For the Honourable Patricia Bovey, women artists have been breaking glass ceilings in Canada for decades.
“I believe that women artists have always been fearless in how they put their message forward,” she says.
Now, Bovey, in association with MAWA (Mentoring Artists for Women’s Art) is presenting four-part lecture series every Thursday in the month of January entitled “Canadian Art History: Women Artists Breaking Glass Ceilings”. The former director of the Winnipeg Art Gallery and retired independent senator will guide the audience through the decades of artistic creation in Canada through the eyes of its female artists and their creations.
“There’s no way I will be able to show everybody who ought to be shown,” Bovey said by way of apology to Nolan Kehler on Morning Light.
Listen to Patricia Bovey's full conversation with Nolan Kehler, including their conversation about Justin Trudeau's resignation and what his government's legacy will be when it comes to the arts.
“It’s an idea series. The first lecture, I’m really talking about what does it mean to be a game changer. And if we go back, I’m starting in 1870... when Frances Anne Hopkins came west with her husband’s expedition for the Hudson’s Bay Company and did some amazing works at Kenora. When you think about what you have to wear, when you think about how they travel... that was a barrier. She did it.”

In addition to exploring other prominent female artists like the Beaver Hall Group and Emily Carr, Bovey will also explore other barriers that Canada’s women artists have faced over the years. This will include the historic lack of representation on the national stage with things like the Governor General’s Awards or on the international stage at events like the Venice Biennale. She will also turn her gaze to women artists and their advocacy work here in Winnipeg through organizations like the Winnipeg Women’s Art Association, which helped propel both the School of Art at the University of Manitoba and the Winnipeg Art Gallery into existence in 1912 and 1913, as well as local artists who have demonstrated fearless artmaking for the future such as Reva Stone.

As art trends have changed and women artists have advocated and championed their works, Bovey has also seen the conversation surrounding these artists evolve. “I do think we all now need to pay more attention as to how the audiences are taking these messages conveyed by artists within them. It’s not just enough to put the material out.”

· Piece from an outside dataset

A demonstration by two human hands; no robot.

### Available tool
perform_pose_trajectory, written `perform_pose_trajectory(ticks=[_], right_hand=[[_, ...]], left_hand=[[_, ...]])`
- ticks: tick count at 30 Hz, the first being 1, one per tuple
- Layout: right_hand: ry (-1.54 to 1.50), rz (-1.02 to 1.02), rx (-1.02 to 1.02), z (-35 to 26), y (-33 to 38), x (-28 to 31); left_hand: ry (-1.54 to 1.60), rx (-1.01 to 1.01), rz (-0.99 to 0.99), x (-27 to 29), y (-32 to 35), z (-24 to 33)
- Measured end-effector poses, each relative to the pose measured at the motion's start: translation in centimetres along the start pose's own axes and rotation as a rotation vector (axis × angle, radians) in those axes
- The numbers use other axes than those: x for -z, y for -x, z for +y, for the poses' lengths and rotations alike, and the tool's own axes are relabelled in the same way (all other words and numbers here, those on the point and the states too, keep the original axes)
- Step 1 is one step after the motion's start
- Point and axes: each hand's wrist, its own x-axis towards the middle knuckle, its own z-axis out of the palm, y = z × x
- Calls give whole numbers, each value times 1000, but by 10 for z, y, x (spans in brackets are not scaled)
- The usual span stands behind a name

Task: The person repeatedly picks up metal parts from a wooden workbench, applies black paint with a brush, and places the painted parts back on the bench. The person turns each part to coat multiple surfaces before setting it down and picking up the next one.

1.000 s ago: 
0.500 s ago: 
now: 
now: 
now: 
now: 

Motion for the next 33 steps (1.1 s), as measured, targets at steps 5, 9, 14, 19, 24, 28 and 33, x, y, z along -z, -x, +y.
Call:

One way in which Bovey herself has been working to develop the conversation is through a piece of legislation she drafted as a senator that would have created a Declaration on the Essential Role of Artists and Creative Expression in Canada. Though it ultimately failed to be passed into law, Bovey is confident that something like this can provide a framework to help merge the audience and the artist in a new social relationship where the respect and acknowledgement of both sides is more codified.
“An artist starts the discussion,” explains Bovey. “The audience, in seeing the work and reacting to it, carries that discussion on, and it’s the furtherance of the discussion that I think we need to do more of.”
The first lecture in the “Canadian Art History: Women Artists Breaking Glass Ceilings” will be hosted on January 9 at MAWA’s studios on Cumberland Avenue in the Exchange District. No registration is required and admission is free. More information can be found at MAWA’s website.